Content starts

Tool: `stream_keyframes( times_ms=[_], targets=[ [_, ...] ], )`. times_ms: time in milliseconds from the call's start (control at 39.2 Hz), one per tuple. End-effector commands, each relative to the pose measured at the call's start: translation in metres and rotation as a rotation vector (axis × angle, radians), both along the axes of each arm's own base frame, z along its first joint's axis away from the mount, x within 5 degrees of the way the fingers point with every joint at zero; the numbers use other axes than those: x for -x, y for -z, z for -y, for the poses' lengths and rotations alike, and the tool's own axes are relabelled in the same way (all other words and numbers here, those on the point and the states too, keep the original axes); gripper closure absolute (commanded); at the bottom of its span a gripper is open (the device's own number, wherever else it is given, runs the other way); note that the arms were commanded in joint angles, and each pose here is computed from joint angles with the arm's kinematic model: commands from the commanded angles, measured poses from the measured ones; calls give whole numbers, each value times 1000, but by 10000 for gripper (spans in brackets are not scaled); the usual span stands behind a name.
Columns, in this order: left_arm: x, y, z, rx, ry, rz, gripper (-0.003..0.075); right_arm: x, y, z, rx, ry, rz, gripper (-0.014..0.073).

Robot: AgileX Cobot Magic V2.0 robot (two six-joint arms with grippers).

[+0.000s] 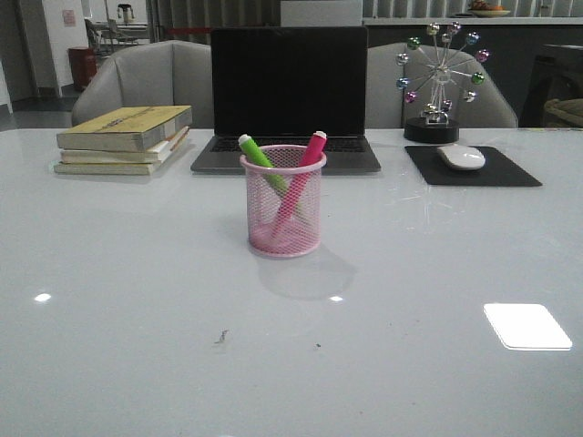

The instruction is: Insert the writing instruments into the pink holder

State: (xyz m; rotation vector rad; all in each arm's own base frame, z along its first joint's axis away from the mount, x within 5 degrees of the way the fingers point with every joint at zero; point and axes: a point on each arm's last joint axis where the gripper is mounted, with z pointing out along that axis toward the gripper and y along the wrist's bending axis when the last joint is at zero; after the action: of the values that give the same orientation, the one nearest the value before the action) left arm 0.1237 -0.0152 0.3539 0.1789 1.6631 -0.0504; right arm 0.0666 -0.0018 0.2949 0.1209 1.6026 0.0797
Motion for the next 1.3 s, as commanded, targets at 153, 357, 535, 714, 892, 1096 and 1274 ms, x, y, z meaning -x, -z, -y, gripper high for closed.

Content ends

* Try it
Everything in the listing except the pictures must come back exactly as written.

* Response to this exercise
Tool: `stream_keyframes( times_ms=[_], targets=[ [_, ...] ], )`. times_ms: time in milliseconds from the call's start (control at 39.2 Hz), one per tuple. End-effector commands, each relative to the pose measured at the call's start: translation in metres and rotation as a rotation vector (axis × angle, radians), both along the axes of each arm's own base frame, z along its first joint's axis away from the mount, x within 5 degrees of the way the fingers point with every joint at zero; the numbers use other axes than those: x for -x, y for -z, z for -y, for the poses' lengths and rotations alike, and the tool's own axes are relabelled in the same way (all other words and numbers here, those on the point and the states too, keep the original axes); gripper closure absolute (commanded); at the bottom of its span a gripper is open (the device's own number, wherever else it is given, runs the other way); note that the arms were commanded in joint angles, and each pose here is computed from joint angles with the arm's kinematic model: commands from the commanded angles, measured poses from the measured ones; calls give whole numbers, each value times 1000, but by 10000 for gripper (spans in brackets are not scaled); the usual span stands behind a name.
Columns, in this order: left_arm: x, y, z, rx, ry, rz, gripper (-0.003..0.075); right_arm: x, y, z, rx, ry, rz, gripper (-0.014..0.073).

Robot: AgileX Cobot Magic V2.0 robot (two six-joint arms with grippers).

[+0.000s] 

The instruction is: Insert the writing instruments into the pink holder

State: (xyz m; rotation vector rad; all in each arm's own base frame, z along its first joint's axis away from the mount, x within 5 degrees of the way the fingers point with every joint at zero; point and axes: a point on each arm's last joint axis where the gripper is mounted, with z pointing out along that axis toward the gripper and y along the wrist's bending axis when the last joint is at zero; after the action: of the values that give the same orientation, the one nearest the value before the action) left arm 0.1237 -0.0152 0.3539 0.1789 1.6631 -0.0504; right arm 0.0666 -0.0018 0.2949 0.1209 1.6026 0.0797
Motion for the next 1.3 s, as commanded, targets at 153, 357, 535, 714, 892, 1096 and 1274 ms, x, y, z meaning -x, -z, -y, gripper high for closed.

The exercise requires nothing more than what has been given.